Assignment:
Filter the entries below, keeping only lines with "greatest".

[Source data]
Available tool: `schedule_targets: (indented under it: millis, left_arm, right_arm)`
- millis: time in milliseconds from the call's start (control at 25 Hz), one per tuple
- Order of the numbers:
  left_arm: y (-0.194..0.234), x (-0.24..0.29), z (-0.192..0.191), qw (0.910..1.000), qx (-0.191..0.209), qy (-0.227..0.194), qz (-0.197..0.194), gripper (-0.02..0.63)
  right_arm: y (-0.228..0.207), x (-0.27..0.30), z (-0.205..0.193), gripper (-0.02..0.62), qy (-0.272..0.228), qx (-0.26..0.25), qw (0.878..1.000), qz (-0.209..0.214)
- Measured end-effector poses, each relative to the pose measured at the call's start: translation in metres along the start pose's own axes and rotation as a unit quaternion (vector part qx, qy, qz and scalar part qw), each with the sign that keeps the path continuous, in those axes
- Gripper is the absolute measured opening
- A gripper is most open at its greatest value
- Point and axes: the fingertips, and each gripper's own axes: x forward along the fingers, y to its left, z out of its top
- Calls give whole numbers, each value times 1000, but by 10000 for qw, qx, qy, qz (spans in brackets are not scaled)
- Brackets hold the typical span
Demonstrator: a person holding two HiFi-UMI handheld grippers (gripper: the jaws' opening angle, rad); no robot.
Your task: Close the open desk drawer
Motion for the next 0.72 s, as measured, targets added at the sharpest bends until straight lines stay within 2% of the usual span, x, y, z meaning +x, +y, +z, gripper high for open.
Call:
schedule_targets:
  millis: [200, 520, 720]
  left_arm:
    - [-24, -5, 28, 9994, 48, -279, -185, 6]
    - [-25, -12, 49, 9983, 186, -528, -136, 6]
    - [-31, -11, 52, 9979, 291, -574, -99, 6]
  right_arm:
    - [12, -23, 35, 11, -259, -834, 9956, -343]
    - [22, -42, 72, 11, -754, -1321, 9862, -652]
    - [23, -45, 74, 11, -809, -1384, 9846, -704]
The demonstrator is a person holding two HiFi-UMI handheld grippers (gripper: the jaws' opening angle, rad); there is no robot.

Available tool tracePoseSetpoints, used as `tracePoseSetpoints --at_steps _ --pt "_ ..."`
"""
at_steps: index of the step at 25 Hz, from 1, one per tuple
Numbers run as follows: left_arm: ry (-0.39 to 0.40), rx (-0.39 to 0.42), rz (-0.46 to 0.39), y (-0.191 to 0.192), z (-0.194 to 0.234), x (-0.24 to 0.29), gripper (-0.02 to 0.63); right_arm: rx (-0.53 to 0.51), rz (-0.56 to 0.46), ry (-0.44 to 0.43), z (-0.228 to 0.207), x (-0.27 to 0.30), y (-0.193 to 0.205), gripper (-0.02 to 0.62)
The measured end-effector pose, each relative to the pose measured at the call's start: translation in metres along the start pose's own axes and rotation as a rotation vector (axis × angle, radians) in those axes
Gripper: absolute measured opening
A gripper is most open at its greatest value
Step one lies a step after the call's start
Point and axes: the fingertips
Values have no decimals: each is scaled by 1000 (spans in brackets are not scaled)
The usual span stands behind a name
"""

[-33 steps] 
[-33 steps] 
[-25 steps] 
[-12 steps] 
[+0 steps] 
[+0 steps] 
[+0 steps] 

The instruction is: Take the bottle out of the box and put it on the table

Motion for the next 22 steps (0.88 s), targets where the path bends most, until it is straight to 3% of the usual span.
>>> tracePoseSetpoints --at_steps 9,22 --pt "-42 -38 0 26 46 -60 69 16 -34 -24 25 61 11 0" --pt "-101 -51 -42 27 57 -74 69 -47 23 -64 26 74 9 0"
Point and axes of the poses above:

Result below:
- A gripper is most open at its greatest value
A gripper is most open at its greatest value

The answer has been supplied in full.